** What you should do **
A word-for-word reproduction of the listing is required.

** Data block **
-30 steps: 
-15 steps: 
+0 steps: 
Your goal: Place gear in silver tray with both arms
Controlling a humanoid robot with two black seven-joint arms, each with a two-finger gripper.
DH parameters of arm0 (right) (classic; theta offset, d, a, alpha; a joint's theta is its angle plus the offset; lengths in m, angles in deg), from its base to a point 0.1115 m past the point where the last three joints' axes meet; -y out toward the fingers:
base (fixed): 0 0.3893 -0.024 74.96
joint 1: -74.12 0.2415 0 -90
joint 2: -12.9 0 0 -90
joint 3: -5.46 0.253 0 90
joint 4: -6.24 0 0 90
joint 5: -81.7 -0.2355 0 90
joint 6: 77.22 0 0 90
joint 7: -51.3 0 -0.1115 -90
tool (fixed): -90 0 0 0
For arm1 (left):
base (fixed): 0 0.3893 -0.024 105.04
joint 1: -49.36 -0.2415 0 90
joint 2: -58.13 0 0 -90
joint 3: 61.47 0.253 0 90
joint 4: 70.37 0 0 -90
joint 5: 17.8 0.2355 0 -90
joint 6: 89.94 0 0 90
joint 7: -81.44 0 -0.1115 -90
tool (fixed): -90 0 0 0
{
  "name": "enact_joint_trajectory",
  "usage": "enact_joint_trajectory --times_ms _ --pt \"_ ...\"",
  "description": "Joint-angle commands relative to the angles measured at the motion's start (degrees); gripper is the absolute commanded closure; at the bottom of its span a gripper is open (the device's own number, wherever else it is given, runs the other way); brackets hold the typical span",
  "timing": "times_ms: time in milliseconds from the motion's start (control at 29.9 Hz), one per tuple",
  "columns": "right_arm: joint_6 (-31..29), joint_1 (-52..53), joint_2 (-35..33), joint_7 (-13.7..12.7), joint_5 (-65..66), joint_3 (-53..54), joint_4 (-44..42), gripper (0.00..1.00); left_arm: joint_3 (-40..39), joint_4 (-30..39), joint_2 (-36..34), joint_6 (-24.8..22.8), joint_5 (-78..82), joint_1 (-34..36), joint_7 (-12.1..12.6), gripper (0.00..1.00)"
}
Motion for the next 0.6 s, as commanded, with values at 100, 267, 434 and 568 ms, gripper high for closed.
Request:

** Solution to the exercise **
-30 steps: 
-15 steps: 
+0 steps: 
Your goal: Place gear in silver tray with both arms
Controlling a humanoid robot with two black seven-joint arms, each with a two-finger gripper.
DH parameters of arm0 (right) (classic; theta offset, d, a, alpha; a joint's theta is its angle plus the offset; lengths in m, angles in deg), from its base to a point 0.1115 m past the point where the last three joints' axes meet; -y out toward the fingers:
base (fixed): 0 0.3893 -0.024 74.96
joint 1: -74.12 0.2415 0 -90
joint 2: -12.9 0 0 -90
joint 3: -5.46 0.253 0 90
joint 4: -6.24 0 0 90
joint 5: -81.7 -0.2355 0 90
joint 6: 77.22 0 0 90
joint 7: -51.3 0 -0.1115 -90
tool (fixed): -90 0 0 0
For arm1 (left):
base (fixed): 0 0.3893 -0.024 105.04
joint 1: -49.36 -0.2415 0 90
joint 2: -58.13 0 0 -90
joint 3: 61.47 0.253 0 90
joint 4: 70.37 0 0 -90
joint 5: 17.8 0.2355 0 -90
joint 6: 89.94 0 0 90
joint 7: -81.44 0 -0.1115 -90
tool (fixed): -90 0 0 0
{
  "name": "enact_joint_trajectory",
  "usage": "enact_joint_trajectory --times_ms _ --pt \"_ ...\"",
  "description": "Joint-angle commands relative to the angles measured at the motion's start (degrees); gripper is the absolute commanded closure; at the bottom of its span a gripper is open (the device's own number, wherever else it is given, runs the other way); brackets hold the typical span",
  "timing": "times_ms: time in milliseconds from the motion's start (control at 29.9 Hz), one per tuple",
  "columns": "right_arm: joint_6 (-31..29), joint_1 (-52..53), joint_2 (-35..33), joint_7 (-13.7..12.7), joint_5 (-65..66), joint_3 (-53..54), joint_4 (-44..42), gripper (0.00..1.00); left_arm: joint_3 (-40..39), joint_4 (-30..39), joint_2 (-36..34), joint_6 (-24.8..22.8), joint_5 (-78..82), joint_1 (-34..36), joint_7 (-12.1..12.6), gripper (0.00..1.00)"
}
Motion for the next 0.6 s, as commanded, with values at 100, 267, 434 and 568 ms, gripper high for closed.
Request:

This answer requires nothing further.